§ **Work order**: Going line by line through the data below, report how many lines include the word "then", with nothing added.

§ **The data**:

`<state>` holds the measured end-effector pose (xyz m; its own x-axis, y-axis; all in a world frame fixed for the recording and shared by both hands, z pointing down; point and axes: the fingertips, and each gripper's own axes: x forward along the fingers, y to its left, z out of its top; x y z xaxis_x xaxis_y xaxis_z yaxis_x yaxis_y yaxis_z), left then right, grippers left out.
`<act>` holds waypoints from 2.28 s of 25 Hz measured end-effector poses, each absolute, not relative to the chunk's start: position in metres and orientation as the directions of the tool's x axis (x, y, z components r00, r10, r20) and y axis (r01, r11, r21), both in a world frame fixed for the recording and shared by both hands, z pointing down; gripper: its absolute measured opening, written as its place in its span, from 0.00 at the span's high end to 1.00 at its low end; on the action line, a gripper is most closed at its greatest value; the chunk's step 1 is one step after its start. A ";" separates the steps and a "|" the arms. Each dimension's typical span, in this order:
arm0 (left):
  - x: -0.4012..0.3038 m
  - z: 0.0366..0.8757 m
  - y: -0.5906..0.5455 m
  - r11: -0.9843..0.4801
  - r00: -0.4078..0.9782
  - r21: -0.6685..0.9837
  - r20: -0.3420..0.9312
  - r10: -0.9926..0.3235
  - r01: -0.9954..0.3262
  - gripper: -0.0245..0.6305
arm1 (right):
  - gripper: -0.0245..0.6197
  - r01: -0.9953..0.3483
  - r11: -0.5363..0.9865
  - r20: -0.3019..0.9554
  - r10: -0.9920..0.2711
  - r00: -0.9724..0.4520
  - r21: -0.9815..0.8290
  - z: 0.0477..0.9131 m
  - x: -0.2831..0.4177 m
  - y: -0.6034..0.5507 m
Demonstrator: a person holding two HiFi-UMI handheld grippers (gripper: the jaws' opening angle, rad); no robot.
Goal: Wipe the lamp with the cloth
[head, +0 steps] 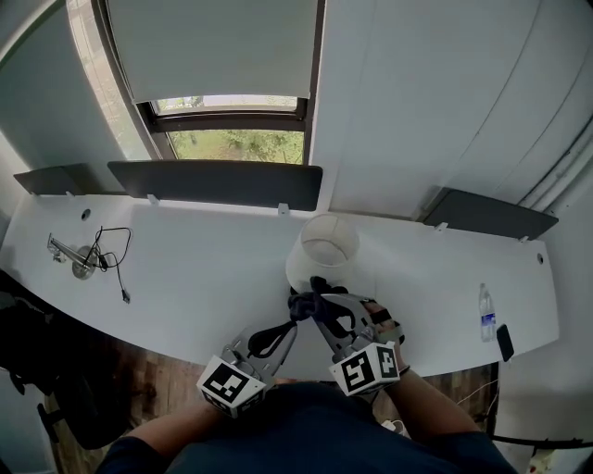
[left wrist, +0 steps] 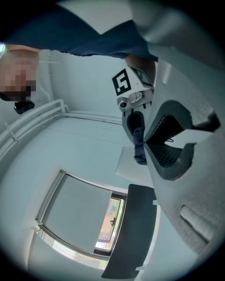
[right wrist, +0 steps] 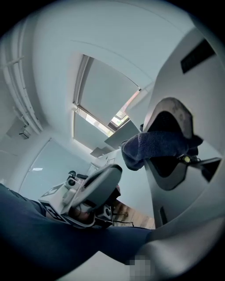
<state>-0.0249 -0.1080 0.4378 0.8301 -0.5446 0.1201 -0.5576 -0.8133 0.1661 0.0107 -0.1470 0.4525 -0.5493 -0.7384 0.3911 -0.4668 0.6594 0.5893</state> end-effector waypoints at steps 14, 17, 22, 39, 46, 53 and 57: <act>-0.012 0.431 -0.099 -0.825 0.838 0.149 0.112 -0.534 -0.545 0.95 | 0.80 -0.469 0.580 0.325 -0.792 -0.517 0.666 0.418 0.038 -0.161; -0.015 0.434 -0.100 -0.813 0.828 0.153 0.125 -0.547 -0.561 0.95 | 0.80 -0.471 0.602 0.351 -0.780 -0.518 0.645 0.436 0.040 -0.162; -0.017 0.440 -0.101 -0.805 0.817 0.147 0.154 -0.555 -0.574 0.95 | 0.80 -0.458 0.650 0.401 -0.747 -0.530 0.606 0.465 0.040 -0.164; -0.008 0.442 -0.109 -0.800 0.812 0.147 0.162 -0.560 -0.581 0.95 | 0.80 -0.435 0.711 0.471 -0.697 -0.541 0.552 0.503 0.048 -0.155; 0.008 0.432 -0.111 -0.821 0.833 0.144 0.121 -0.540 -0.553 0.95 | 0.80 -0.451 0.631 0.361 -0.754 -0.549 0.632 0.435 0.058 -0.154; 0.020 0.429 -0.111 -0.835 0.844 0.128 0.108 -0.526 -0.536 0.95 | 0.80 -0.461 0.559 0.282 -0.793 -0.540 0.689 0.394 0.070 -0.164; 0.021 0.429 -0.112 -0.827 0.838 0.137 0.117 -0.533 -0.545 0.95 | 0.80 -0.475 0.560 0.283 -0.796 -0.535 0.679 0.399 0.077 -0.171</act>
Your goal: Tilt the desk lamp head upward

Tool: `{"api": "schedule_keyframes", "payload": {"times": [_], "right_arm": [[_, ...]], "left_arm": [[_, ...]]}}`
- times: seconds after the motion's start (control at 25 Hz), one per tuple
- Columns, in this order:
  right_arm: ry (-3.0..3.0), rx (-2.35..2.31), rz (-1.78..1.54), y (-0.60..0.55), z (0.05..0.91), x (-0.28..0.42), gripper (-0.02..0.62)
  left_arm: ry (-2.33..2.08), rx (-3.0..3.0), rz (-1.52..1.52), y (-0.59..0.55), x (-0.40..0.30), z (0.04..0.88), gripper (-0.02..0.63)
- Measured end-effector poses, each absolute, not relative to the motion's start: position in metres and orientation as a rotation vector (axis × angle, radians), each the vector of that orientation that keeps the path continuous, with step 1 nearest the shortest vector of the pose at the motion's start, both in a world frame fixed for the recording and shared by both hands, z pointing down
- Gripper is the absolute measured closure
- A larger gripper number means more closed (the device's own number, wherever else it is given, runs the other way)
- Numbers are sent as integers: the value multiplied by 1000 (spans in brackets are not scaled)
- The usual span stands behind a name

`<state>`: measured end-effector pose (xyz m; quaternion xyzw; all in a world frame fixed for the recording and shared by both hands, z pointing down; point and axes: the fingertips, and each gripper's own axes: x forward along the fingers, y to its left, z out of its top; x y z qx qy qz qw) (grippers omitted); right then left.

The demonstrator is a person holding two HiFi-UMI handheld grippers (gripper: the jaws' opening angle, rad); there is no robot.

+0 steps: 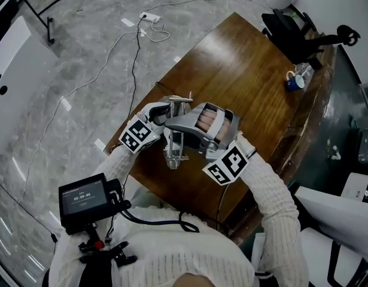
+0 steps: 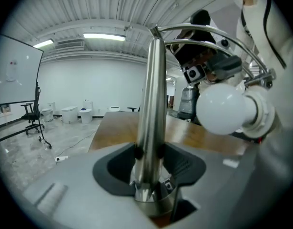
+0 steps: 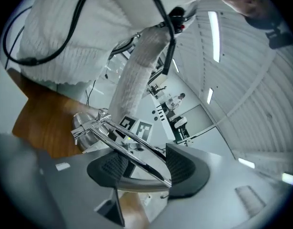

§ **Solution**: 2